Five News


Five news is ten years old, and I was there at the beginning. To anyone who doesn’t know why news anchors now stand up…well, we made it semi-respectable. Most of our innovations were the result of the tiny budget allowed for Britain’s fifth and final terrestrial channel.

We had a young, multi-skilled newsroom, before digital had even replaced analogue. We deconstructed graphics (once using Playmobil® characters to illustrate the impact of the Government’s budget proposals), outsourced features (to young producers like Dan Chambers), and got very lucky with our news anchor. Greg Dyke reviewed our pilot and told us to cut the features slot in half (which was the right call) but which meant losing current affairs minutage and resourcing another 3-4 minutes worth of content per show.

Among the senior news execs cutting their teeth on Five were Deborah Turness, now helming ITV News, Craig Oliver – now editing the BBC 10pm and Jon Williams, running the corporation’s international news. It didn’t too much harm the career prospects of Tim Gardam – the controller – who combined an admirably light touch with a brow so high he could deliver a skull-shattering intellectual headbutt to anyone tempted to sneer.

My old boss Gary Rogers who picked up the reins from Chris Shaw, now advises everyone who needs to know on how to set up lean, mean news operations the world over.

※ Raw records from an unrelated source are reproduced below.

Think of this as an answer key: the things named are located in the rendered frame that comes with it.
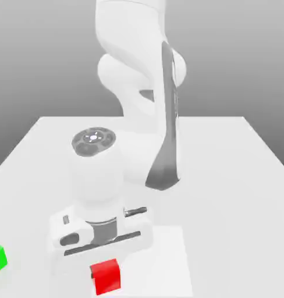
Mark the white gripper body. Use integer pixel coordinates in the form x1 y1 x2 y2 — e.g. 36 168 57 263
50 222 155 276

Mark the small red cube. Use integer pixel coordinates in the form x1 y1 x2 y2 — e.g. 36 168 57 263
89 258 122 296

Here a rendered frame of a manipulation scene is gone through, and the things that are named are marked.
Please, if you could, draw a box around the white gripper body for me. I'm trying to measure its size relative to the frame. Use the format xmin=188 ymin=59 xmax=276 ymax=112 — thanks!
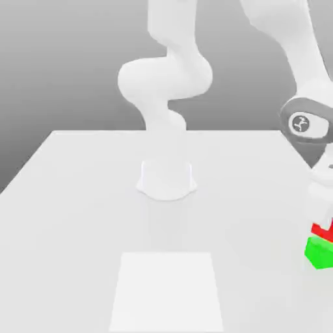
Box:
xmin=306 ymin=181 xmax=333 ymax=228

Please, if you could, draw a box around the small red cube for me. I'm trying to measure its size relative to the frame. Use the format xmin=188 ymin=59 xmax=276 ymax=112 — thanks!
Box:
xmin=311 ymin=219 xmax=333 ymax=243

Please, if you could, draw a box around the small green cube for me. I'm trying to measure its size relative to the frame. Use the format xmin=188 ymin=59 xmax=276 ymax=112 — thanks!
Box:
xmin=304 ymin=235 xmax=333 ymax=271

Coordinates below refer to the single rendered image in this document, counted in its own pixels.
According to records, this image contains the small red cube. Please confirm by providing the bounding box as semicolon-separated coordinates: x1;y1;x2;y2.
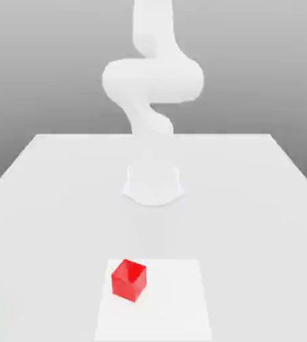
111;259;148;303

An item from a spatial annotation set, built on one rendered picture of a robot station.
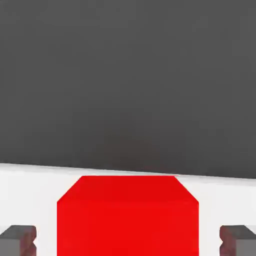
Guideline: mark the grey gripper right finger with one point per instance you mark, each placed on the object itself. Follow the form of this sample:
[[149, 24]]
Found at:
[[238, 240]]

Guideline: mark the small red cube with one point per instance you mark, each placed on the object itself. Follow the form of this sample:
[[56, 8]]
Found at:
[[128, 216]]

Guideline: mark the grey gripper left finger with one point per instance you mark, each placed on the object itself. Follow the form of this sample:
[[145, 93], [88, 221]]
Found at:
[[18, 240]]

ITV, Channel 4, BBC and Sky‘s main bulletins are directed by people who learned their gallery skills on Five’s updates.

ITV and BBC newsgathering have editors who learned their trade using imagination and not much else to cover national and international news. Gardening makeover shows and gritty investigations are directed and filmed by onetime producers.

A couple of Channel 4’s best cameramen first picked up PD150s for us. We called them camera producers, for union reasons.

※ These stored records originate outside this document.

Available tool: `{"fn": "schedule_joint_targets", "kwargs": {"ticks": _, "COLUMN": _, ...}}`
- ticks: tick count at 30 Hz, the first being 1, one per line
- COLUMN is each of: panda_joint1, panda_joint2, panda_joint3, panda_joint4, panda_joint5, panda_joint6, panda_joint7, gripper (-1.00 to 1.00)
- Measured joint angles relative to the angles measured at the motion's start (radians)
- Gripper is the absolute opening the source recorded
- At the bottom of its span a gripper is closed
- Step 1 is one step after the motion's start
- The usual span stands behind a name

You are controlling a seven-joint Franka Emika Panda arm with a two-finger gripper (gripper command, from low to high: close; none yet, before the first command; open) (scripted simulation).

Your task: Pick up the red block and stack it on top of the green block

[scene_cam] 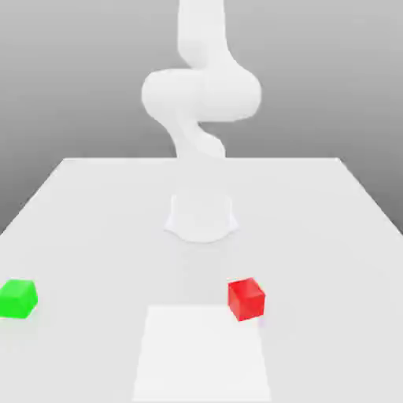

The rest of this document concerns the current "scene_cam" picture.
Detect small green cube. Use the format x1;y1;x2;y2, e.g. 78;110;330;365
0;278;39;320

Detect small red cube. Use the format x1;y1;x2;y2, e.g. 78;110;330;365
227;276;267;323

Five’s reporters are at Al Jazeera English, CNN International, BBC News, Channel 4 News, Sky News, and ITV – some are still with five. Between them they helped change the way television reports look and sound – not always for the better, and usually for reasons of economy.

They’re even in politics – John Reid‘s special adviser was once a humble junior producer on Five. Don’t blame us.

What did I get? Great freedom, great friends and great…financial challenges. Well, you can’t have everything.